A senior U.S. official said today that the Biden administration has informed China that the normalization of relations with Australia is a prerequisite for Washington to take major steps to improve Sino-U.S. relations.
According to the Sydney Morning Herald report quoted by Reuters, the White House National Security Council Indo-Pacific Coordinator, Kurt Campbell, said in an interview that every time US and Chinese officials met, they would mention China’s “economic coercion” against Australia. “This week This point will be emphasized later in the bilateral interaction in Anchorage (Anchorage).”
US Secretary of State Blincoln will meet in Alaska the day after tomorrow (18th) with Yang Jiechi, member of the Political Bureau of the CPC Central Committee and Director of the Office of the Central Foreign Affairs Commission, and State Councilor and Foreign Minister Wang Yi in Alaska. This is the first time that China and the United States have held a meeting since the Biden administration took office.
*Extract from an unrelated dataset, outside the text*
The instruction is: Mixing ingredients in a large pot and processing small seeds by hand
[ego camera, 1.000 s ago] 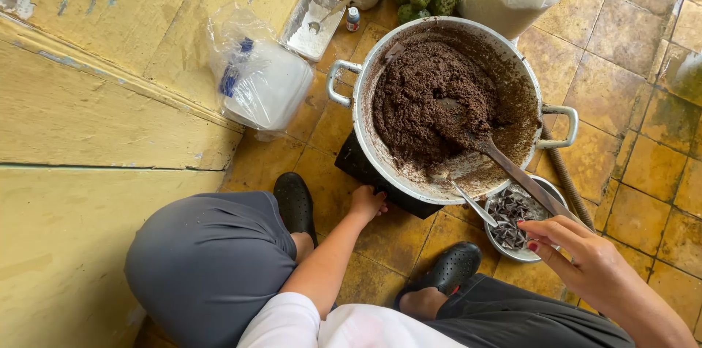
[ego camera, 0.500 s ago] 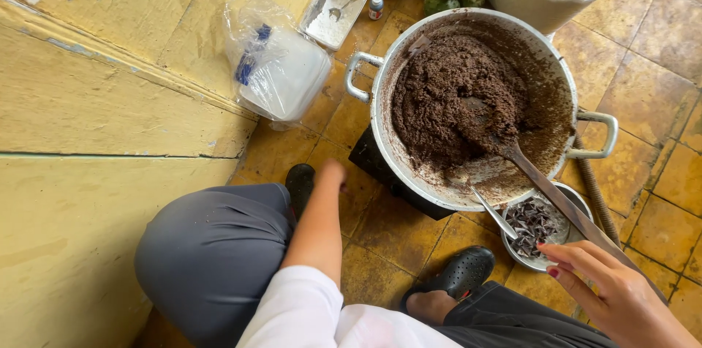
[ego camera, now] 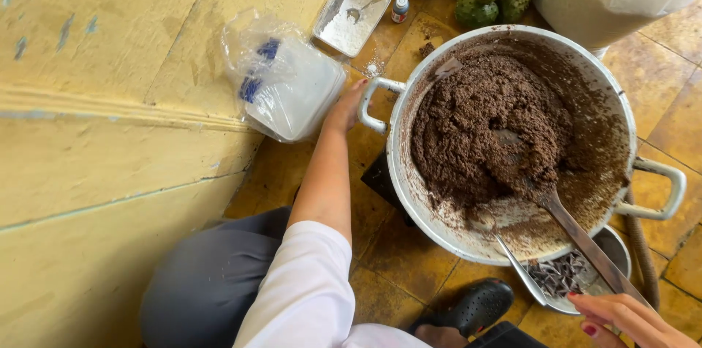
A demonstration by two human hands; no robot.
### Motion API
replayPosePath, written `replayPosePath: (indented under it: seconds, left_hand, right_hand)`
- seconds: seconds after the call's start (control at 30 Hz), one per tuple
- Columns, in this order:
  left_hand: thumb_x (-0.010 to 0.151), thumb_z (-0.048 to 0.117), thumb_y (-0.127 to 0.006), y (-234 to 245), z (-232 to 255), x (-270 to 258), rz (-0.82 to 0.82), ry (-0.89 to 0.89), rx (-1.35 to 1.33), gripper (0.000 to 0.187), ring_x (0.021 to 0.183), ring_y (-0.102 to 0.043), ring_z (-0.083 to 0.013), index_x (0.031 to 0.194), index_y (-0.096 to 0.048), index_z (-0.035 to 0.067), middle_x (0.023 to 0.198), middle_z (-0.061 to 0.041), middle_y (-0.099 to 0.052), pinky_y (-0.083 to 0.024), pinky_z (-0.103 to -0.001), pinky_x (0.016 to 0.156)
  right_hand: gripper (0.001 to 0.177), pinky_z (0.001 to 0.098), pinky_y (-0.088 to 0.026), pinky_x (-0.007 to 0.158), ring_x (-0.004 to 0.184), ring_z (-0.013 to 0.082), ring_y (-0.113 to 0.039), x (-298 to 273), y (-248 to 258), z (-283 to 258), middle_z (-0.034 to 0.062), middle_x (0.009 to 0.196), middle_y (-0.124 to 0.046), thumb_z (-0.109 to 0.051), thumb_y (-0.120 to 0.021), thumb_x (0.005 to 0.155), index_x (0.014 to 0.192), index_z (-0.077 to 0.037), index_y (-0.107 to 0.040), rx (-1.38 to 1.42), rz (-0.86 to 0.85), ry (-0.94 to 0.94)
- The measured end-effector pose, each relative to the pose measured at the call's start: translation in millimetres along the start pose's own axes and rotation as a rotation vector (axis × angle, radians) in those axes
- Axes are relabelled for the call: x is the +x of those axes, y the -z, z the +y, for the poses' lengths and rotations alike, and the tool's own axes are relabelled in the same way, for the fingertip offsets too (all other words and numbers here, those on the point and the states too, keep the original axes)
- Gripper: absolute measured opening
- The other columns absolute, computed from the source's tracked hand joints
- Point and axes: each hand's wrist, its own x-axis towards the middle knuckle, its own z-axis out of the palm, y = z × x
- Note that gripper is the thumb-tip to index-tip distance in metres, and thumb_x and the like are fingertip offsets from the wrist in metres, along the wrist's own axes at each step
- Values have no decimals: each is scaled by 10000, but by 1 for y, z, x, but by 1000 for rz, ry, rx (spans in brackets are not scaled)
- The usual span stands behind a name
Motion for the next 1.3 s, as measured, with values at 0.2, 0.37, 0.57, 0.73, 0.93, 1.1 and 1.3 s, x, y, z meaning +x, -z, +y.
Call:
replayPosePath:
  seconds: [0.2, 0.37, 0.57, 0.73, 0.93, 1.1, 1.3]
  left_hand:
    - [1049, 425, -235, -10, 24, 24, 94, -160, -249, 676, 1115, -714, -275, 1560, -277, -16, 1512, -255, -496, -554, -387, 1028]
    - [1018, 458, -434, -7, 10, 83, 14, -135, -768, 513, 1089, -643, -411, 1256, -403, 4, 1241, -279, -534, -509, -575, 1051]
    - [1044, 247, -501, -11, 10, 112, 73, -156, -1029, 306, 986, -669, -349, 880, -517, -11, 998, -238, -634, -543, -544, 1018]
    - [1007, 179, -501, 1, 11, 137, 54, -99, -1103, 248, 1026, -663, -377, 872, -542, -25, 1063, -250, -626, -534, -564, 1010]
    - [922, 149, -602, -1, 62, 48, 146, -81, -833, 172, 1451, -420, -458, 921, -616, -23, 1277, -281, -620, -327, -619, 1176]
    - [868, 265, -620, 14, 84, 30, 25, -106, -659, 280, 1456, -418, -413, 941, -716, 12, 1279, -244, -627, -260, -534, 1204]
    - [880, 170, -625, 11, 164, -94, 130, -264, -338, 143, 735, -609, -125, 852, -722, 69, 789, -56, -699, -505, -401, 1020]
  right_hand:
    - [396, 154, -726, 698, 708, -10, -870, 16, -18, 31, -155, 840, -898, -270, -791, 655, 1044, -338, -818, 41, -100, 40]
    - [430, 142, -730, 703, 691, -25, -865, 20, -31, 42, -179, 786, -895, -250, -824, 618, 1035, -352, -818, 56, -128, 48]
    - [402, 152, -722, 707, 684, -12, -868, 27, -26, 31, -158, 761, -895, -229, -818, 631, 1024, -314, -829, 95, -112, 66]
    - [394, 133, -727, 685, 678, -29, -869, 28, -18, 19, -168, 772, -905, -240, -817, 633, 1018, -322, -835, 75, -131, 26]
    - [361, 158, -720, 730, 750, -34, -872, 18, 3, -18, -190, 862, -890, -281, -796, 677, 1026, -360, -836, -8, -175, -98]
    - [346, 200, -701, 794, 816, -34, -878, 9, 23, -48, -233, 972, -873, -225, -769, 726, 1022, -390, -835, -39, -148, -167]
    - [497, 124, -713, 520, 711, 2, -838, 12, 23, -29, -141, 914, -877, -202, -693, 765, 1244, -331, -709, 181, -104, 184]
High-level face-to-face contact.
Campbell pointed out in an interview published today, “We have made it clear that while a close ally is under some form of economic coercion, the United States does not intend to improve bilateral relations, nor does it intend to deal with it separately.”
Campbell said that Biden told Australian Prime Minister Morrison at a meeting of leaders of the QUAD Group last Friday that “on this issue, our position is unanimous.” The group also includes Japan and India.
Campbell: “We fully understand the current situation, and the United States is not prepared to take substantive actions to improve relations (with China) unless such policies are corrected and more normal interactions between Australia and China are established.”
In the past year, China-Australia relations have been tense. Australia has asked for an international investigation into the source of the coronavirus, while China has retaliated in trade, with products involving Australian coal, red wine, barley, seafood, beef and timber.
Campbell also told the Sydney Morning Herald that China’s such measures not only target Australia, but also include the Philippines, Vietnam, Taiwan, and Japan.